This task calls for copying each line below that contains "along".

### DATASET CONTENT
*****

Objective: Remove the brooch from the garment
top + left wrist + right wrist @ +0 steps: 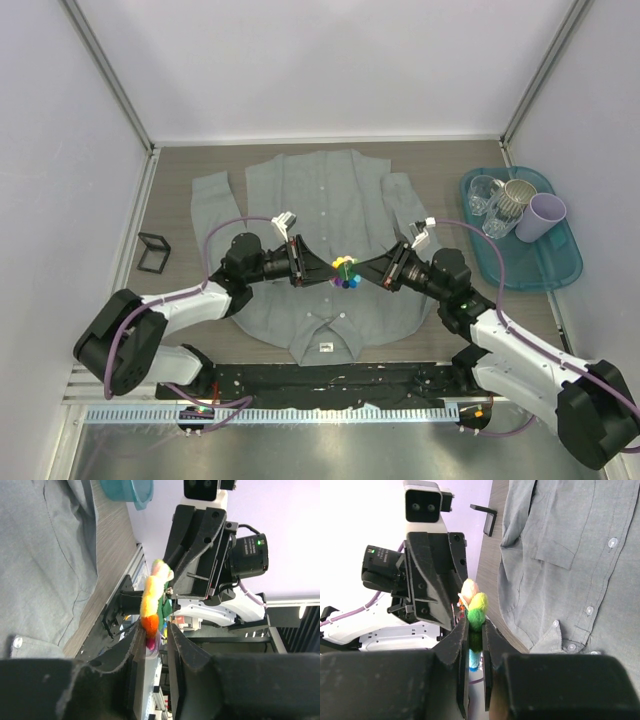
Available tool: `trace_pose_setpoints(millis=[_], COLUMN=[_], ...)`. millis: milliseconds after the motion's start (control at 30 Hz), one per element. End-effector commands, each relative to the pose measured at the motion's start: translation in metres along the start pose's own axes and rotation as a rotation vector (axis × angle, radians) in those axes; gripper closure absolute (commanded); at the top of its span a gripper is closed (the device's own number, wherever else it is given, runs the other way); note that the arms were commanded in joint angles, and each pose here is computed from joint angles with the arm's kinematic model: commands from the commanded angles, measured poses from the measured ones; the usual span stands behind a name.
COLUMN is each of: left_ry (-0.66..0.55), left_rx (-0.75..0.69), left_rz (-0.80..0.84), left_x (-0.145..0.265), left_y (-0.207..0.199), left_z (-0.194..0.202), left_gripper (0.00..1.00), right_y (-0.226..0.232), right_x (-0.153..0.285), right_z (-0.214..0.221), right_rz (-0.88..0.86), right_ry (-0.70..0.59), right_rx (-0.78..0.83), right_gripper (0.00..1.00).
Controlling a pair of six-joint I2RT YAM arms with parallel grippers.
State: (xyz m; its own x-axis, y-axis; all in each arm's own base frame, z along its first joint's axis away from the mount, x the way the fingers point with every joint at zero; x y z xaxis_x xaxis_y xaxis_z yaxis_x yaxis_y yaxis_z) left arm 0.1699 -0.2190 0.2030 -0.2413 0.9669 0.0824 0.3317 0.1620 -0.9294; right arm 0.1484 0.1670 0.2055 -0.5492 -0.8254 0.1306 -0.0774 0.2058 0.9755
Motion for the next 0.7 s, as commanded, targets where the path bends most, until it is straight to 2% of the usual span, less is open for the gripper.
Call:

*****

### WRITTEN ANSWER
Available tool: `trace_pose_setpoints(millis=[_], COLUMN=[_], ...)`. millis: milliseconds after the motion's start (control at 30 Hz), one per element. End-effector commands, each relative to the pose measured at the motion's start: translation in metres along the start pose's own axes and rotation as a rotation vector (axis × angle, radians) in those axes; gripper closure absolute (commanded); at the top of its span a gripper is closed (the device's own number, wherever else it is given, runs the other way); note that the arms were commanded in joint angles, and each pose here is computed from joint angles with the arm's kinematic model: commands from the commanded angles, measured poses from the measured ones; the usual span stands behind a name.
State: (xyz m; its own x-axis, y-axis; all in each arm's own base frame, z along its first joint's axis away from the mount, x the way the fingers point with every joint at zero; x y z xaxis_x xaxis_y xaxis_z yaxis_x yaxis_y yaxis_z) left arm 0.1699 -0.2190 0.2030 -0.2413 0.9669 0.0824 0.3317 0.1620 -0.9294; right arm 0.1484 0.1670 0.2055 -0.5492 -0.8254 0.1306 -0.0774 0.2058 0.9755

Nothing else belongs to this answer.